Problem details:
Your job with the data below is to output exactly the lines from the one holding "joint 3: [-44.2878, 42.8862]" down to the one holding "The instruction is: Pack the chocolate", both included, and no others.
####################
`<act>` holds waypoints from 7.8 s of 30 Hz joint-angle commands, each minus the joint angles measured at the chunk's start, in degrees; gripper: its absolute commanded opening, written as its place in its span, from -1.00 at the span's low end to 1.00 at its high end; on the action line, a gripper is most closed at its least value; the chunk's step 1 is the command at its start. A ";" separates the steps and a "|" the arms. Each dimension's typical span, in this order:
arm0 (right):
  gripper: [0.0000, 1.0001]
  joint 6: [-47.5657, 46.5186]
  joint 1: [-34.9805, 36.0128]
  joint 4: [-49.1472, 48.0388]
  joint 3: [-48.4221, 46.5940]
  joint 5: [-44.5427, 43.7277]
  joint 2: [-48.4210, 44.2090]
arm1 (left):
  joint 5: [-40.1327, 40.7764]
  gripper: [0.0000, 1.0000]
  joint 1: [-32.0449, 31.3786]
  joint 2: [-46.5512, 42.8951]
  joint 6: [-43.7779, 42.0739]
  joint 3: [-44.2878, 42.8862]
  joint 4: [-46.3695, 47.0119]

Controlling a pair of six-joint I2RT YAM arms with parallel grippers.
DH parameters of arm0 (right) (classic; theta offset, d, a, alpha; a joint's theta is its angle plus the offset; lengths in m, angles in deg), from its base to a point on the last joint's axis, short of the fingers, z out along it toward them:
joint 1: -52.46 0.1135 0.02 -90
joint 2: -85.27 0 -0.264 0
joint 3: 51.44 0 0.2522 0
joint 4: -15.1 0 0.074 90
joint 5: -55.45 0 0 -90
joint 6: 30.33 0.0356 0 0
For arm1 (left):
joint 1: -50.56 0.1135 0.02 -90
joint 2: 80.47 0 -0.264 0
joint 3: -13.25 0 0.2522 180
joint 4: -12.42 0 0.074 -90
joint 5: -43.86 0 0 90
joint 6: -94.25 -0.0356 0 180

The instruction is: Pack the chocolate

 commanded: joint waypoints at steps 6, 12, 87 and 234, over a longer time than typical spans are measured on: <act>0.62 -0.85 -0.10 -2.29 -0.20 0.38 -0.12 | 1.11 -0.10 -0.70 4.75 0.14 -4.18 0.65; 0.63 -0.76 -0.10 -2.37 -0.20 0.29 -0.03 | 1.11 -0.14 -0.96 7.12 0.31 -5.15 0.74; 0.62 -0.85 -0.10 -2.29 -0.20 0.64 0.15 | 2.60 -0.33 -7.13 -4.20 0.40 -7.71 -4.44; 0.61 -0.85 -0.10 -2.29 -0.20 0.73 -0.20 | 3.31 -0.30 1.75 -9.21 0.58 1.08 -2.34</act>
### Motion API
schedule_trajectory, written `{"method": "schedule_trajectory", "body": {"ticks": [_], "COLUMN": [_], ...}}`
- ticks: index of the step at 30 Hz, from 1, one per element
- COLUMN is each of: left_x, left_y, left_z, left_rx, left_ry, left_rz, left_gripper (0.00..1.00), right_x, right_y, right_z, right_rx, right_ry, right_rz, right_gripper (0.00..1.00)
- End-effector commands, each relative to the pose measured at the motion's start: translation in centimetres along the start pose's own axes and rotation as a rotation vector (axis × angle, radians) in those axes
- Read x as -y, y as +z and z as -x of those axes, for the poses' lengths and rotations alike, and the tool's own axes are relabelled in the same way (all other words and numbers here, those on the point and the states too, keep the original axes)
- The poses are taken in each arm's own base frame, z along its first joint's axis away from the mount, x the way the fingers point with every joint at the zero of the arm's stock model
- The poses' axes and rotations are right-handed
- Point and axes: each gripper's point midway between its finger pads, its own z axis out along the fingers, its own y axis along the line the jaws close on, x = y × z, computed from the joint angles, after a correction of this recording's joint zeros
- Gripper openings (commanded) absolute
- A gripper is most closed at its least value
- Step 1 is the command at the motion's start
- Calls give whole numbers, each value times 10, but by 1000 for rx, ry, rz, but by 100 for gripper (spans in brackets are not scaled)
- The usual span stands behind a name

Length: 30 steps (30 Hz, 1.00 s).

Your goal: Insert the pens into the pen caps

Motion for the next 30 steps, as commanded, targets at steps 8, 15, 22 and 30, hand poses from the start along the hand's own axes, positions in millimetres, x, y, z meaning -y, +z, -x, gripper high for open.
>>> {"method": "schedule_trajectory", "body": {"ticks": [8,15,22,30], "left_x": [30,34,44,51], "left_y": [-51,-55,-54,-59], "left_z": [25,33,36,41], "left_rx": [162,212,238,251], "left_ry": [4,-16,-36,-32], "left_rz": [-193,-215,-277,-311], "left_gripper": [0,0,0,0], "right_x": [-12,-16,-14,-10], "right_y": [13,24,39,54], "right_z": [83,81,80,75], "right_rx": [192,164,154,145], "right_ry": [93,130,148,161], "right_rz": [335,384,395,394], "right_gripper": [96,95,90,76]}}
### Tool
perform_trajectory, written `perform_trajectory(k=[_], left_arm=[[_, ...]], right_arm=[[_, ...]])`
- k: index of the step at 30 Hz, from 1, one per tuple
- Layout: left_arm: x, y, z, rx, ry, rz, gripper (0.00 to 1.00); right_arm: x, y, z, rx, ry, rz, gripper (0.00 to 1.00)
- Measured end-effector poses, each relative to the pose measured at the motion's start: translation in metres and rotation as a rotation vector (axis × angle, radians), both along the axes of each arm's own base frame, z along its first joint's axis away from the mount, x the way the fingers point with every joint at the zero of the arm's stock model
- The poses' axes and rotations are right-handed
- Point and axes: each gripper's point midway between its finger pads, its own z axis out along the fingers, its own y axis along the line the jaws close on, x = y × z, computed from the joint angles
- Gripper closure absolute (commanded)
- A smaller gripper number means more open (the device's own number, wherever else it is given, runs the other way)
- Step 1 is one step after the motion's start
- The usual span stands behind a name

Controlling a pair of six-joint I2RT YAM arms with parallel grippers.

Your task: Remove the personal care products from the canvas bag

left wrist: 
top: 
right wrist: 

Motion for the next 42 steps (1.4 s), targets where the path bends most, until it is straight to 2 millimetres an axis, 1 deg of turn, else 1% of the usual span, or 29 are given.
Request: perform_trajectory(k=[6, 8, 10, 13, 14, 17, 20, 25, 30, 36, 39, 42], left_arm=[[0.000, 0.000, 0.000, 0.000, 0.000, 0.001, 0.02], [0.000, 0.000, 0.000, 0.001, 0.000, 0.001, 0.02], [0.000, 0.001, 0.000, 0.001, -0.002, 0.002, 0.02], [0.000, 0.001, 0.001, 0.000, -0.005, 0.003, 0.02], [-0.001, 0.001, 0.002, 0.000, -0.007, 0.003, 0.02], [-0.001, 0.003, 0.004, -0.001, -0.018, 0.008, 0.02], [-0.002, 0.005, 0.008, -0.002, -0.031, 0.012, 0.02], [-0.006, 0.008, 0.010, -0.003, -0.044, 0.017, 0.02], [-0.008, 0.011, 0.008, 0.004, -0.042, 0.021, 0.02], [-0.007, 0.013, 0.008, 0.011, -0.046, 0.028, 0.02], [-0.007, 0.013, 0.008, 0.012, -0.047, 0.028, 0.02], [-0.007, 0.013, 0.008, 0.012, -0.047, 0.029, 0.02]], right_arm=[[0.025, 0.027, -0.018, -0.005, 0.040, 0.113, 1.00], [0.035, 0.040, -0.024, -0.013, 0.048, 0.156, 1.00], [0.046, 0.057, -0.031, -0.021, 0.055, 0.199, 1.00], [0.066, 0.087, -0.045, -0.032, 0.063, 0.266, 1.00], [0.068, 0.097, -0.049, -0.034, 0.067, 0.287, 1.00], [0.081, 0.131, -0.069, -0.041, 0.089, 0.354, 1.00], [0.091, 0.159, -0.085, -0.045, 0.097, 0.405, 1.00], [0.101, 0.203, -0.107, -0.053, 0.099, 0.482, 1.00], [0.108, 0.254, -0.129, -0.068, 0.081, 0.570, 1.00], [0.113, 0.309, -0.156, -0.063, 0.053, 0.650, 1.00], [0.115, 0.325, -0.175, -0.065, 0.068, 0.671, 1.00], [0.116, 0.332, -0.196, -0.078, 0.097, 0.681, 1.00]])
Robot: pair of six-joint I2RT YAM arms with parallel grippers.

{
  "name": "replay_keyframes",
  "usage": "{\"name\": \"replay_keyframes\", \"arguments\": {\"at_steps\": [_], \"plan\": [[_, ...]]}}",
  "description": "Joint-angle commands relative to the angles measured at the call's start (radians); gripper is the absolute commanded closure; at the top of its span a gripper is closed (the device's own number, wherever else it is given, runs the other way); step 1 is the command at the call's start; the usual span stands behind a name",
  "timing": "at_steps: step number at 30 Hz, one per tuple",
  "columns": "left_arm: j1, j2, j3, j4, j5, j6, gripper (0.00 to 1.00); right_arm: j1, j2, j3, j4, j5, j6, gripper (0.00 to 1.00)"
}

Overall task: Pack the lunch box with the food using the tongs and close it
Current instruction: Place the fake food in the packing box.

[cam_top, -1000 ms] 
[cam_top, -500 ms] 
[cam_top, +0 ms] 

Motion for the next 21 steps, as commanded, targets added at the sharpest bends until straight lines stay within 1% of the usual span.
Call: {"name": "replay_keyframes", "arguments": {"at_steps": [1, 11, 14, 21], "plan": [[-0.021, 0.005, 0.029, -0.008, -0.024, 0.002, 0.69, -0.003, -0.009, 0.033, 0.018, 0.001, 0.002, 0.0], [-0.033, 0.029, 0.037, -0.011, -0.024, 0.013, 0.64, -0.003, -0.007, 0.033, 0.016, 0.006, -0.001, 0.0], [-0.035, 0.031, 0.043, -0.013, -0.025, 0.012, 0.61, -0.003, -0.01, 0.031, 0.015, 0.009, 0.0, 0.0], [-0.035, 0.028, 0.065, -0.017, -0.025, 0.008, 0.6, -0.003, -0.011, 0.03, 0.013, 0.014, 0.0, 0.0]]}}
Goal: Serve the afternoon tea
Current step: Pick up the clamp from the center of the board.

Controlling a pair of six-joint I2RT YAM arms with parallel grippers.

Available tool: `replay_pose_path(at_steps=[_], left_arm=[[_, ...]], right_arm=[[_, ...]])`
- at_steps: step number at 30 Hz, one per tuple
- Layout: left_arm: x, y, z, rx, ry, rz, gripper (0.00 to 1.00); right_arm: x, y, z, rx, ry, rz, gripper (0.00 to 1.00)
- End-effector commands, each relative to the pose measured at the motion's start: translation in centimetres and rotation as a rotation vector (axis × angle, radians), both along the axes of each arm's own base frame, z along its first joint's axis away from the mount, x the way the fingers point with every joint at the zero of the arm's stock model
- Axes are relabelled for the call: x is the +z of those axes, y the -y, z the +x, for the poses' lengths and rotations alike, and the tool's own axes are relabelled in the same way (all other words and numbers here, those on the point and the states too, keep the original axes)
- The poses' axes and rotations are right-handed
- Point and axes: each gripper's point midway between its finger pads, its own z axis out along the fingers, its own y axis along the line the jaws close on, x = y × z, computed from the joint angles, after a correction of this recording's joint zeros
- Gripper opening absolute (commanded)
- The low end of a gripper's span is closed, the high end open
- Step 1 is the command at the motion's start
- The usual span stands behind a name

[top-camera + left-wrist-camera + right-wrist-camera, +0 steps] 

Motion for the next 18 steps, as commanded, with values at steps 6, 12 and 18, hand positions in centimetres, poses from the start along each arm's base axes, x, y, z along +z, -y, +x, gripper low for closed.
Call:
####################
Response:
  joint 3: [-44.2878, 42.8862]
  joint 4: [-46.3695, 47.0119]

Controlling a pair of six-joint I2RT YAM arms with parallel grippers.
DH parameters of arm0 (right) (classic; theta offset, d, a, alpha; a joint's theta is its angle plus the offset; lengths in m, angles in deg), from its base to a point on the last joint's axis, short of the fingers, z out along it toward them:
joint 1: -52.46 0.1135 0.02 -90
joint 2: -85.27 0 -0.264 0
joint 3: 51.44 0 0.2522 0
joint 4: -15.1 0 0.074 90
joint 5: -55.45 0 0 -90
joint 6: 30.33 0.0356 0 0
For arm1 (left):
joint 1: -50.56 0.1135 0.02 -90
joint 2: 80.47 0 -0.264 0
joint 3: -13.25 0 0.2522 180
joint 4: -12.42 0 0.074 -90
joint 5: -43.86 0 0 90
joint 6: -94.25 -0.0356 0 180

The instruction is: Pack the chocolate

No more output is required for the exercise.